FOMO tentang segala yang berkaitan dengan musik, akhirnya memunculkan sesuatu yang negatif. Banyak anak-anak skena yang justru mengejek anak lain yang tidak sesuai dengan selera musiknya, bahkan standar anak skena.
Skena kerap dianggap sebagai perkumpulan penggemar musik yang malah memiliki budaya saling kritik di kalangan penikmat musik lainnya. Ini bisa dipahami sebagai penggerak ekosistem, tetapi juga bisa menimbulkan pertikaian.
Seperti yang terjadi pada skena indie, mula-mula skena itu sangat bersemangat dalam menggaungkan perlawanan kepada agen label besar, karena musik-musik indie diproduksi secara mandiri. Tapi lama kelamaan, beberapa oknum menjadi ganas dalam mengejek musik lain.
Tindakan kritik-mengkritik, tanpa dibarengi pemahaman yang mendalam tentang musik itu sendiri, dinilai cukup mengkhawatirkan.
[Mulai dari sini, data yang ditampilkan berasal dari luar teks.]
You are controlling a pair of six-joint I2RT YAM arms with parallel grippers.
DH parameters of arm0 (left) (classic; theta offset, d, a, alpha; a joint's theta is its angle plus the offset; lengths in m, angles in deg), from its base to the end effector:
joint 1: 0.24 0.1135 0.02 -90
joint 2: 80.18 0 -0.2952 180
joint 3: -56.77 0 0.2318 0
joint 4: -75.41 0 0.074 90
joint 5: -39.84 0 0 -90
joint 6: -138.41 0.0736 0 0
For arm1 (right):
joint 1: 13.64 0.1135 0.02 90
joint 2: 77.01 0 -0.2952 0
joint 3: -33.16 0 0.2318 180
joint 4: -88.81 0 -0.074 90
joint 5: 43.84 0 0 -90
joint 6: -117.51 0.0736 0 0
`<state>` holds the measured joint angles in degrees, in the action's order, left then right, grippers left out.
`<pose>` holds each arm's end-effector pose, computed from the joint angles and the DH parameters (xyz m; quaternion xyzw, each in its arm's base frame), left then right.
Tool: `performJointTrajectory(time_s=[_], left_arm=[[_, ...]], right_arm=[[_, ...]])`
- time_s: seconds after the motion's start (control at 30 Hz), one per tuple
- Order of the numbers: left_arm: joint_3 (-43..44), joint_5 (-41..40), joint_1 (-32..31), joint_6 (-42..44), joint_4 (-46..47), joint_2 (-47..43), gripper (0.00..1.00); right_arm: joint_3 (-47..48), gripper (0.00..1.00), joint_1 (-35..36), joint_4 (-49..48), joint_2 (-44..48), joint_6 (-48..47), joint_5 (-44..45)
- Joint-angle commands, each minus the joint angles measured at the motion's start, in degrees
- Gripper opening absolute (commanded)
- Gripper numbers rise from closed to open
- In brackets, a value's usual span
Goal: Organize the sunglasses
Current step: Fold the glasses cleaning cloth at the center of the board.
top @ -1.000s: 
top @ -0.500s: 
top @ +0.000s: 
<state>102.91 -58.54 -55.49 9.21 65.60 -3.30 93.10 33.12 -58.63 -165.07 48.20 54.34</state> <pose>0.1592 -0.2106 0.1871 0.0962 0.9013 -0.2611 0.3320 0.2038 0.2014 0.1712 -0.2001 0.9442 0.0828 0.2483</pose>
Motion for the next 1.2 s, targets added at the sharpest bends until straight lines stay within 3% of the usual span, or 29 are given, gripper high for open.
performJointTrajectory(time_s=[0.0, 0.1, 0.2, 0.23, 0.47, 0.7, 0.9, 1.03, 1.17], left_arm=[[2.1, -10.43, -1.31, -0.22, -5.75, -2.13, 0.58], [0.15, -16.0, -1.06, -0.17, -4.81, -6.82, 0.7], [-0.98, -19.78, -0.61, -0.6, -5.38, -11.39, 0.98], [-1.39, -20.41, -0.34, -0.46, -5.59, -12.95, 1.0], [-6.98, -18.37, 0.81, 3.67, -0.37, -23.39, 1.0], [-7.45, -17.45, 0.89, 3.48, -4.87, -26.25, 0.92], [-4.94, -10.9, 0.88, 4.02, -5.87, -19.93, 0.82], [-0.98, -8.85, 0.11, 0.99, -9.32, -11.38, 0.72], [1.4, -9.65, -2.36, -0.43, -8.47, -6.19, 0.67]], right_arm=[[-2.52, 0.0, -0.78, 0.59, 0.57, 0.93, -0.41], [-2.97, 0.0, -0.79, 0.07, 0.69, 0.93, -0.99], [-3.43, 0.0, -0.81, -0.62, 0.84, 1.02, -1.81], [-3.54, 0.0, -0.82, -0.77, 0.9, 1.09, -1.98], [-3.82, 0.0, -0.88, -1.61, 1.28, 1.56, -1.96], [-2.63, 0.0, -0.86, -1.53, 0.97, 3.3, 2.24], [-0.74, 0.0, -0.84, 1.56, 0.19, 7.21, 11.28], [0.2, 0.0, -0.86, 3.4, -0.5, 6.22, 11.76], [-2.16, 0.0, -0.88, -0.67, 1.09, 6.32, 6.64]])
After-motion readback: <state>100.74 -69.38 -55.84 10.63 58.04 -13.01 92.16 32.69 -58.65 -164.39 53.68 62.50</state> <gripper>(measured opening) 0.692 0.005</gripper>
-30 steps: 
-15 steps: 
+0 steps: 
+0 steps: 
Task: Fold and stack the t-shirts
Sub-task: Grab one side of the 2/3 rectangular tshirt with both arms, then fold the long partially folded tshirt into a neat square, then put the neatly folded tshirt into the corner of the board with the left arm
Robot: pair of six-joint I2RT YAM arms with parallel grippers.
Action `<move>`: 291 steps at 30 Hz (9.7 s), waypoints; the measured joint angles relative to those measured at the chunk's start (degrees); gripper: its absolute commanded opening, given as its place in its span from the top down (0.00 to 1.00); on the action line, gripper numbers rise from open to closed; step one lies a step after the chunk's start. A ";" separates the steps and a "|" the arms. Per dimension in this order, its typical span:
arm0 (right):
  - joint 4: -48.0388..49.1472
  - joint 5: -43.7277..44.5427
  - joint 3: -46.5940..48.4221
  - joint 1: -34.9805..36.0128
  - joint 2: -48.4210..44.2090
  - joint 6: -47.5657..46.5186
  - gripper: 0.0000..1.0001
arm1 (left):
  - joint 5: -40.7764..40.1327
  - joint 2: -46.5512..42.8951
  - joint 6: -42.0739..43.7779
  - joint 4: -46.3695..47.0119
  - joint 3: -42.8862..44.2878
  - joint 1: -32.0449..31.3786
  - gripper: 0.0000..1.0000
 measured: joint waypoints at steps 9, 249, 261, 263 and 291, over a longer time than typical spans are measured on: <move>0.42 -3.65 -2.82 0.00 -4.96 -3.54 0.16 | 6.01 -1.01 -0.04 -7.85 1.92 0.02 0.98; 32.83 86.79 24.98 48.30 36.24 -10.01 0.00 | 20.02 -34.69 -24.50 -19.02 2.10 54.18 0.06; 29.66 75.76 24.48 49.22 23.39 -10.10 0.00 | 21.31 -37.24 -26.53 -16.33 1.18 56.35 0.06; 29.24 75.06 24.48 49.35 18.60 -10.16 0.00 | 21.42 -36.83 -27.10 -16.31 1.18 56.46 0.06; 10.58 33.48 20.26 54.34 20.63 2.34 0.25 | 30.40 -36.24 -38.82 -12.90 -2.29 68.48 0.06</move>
Bisa-bisa kulturnya skena rusak dong. Nah, tindakan saling mengejek itu melahirkan istilah baru yaitu polisi skena.
Polisi skena adalah sindiran bagi seseorang yang sok tahu, atau merasa paling mengerti tentang musik. Dan, pengetahuannya itu digunakan untuk mengejek, mengkritik, dan mendaulat diri sebagai paling keren. Padahal, orang yang paham musik beneran, tidak akan melakukan hal itu.
Contoh lain misalnya; siapapun yang mengenakan kaos band, harus hafal atau minimal tahu lagunya. Nah, hal ini kerapkali dilakukan oleh polisi skena, untuk sweeping anak-anak musik lainnya.
Rivalitas antar musisi
Kritik-mengkritik di kalangan penikmat musik memang bukan lah hal baru. Hal tersebut bisa saja dikompori oleh musisi idolanya sendiri. kita tahu, rivalitas antar musisi secara tidak langsung akan berpengaruh kepada pengggemar, bahkan skena yang membentuknya.
Sebut saja rivalitas antara Nirvana dengan Gun N Roses. Saat Curt Cobain memberikan komentar buruk terhadap Gun N Roses, maka skena di kota Seattle banyak yang terpengaruh untuk melakukan olokan terhadap band rivalnya.
Kolaborasi skena
Seiring dengan budaya olok-olokan antar penikmat musik, budaya kolaborasi antar skena juga masih dilakukan oleh pegiat-pegiat seni. Memang harusnya begitu sih.
Di antara ruang yang berupaya menggabungkan skena-skena ialah Substitute Makerspace di Surabaya dan Semeru Gallery Art di Malang.
Mengembalikan musik kepada selera masing-masing
Rocky Gerung dalam podcast Musik ialah Doa Persatuan, menjelaskan bahwa manusia menikmati musik berdasarkan situasi psikologisnya.
Jadi, musik apapun yang didengarkan oleh seseorang, itu berkaitan erat dengan pengalaman-pengalaman pribadinya, dan juga situasi batin yang pernah dialaminya. Oleh karena itu, rasanya tidak etis jika kita mengkritik seseorang hanya karena pemilihan musik yang tidak sealiran.
Itulah pembahasan tentang arti skena musik, beserta polemik-polemiknya. Semoga bermanfaat!